The Church is called to express solidarity with the suffering and the marginalised. The church should be a place where all people irrespective of caste, colour, class and gender come together to worship God. Speaking explicitly, the Church should allow transgenders to have their space in the congregation assembled for worship. The Church should also reject any tendency to misinterpret the Gospel and the prophecies. The Church is to be welcoming. She should get rid of all prejudices and sexual oppressions. She should open new possibilities of life giving transformation. For this we need to see the meaning of grace over law for the affirmation of human rights and gender justice. Let us remember that God is at work in history to set right what has gone wrong in the human community (Psalm 146:8).

11. Conclusion
Change is never easy, especially in a slow-moving edifice. Whenever change has happened, it has happened because of the prayerful, resolute and bold actions of visionaries. The ministry to the transgender community is a path-breaking one. Surely, Jesus Christ is the ‘yes’ of God (2 Corinthians 1:19).

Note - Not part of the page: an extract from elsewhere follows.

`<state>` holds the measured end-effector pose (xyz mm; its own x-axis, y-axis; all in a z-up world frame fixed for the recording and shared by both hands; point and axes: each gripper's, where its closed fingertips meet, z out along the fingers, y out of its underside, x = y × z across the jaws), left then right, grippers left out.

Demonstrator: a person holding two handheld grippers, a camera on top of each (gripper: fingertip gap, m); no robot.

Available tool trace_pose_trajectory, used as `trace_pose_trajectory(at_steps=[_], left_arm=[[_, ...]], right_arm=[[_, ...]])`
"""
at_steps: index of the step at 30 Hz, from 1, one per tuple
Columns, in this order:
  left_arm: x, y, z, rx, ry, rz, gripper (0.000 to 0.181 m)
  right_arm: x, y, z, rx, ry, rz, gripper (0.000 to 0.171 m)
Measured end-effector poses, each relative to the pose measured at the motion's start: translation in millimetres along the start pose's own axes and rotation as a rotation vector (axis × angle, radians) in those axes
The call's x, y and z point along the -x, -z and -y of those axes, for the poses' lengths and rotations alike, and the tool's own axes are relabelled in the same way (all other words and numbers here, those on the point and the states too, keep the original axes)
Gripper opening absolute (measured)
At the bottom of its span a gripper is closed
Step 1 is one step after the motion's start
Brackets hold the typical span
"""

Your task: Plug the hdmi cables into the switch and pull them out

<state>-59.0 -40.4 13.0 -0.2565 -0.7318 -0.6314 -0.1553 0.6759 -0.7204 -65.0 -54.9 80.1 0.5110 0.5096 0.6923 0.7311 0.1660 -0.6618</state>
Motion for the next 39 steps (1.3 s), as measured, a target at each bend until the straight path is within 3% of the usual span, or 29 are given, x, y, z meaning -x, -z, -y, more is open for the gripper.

I hope and wish that this national seminar will start ripples that will go far and wide in bringing transformation even to the mission and ministry of the Church. As disciples of Jesus Christ, we have a great, significant role in the here and now. May God bless and guide us.

Paper presented at the National Seminar on Transgender Identities
at the Mar Thoma Theological Seminary, Kottayam, Jointly organised
by the Mar Thoma Theological Seminary and Aneka.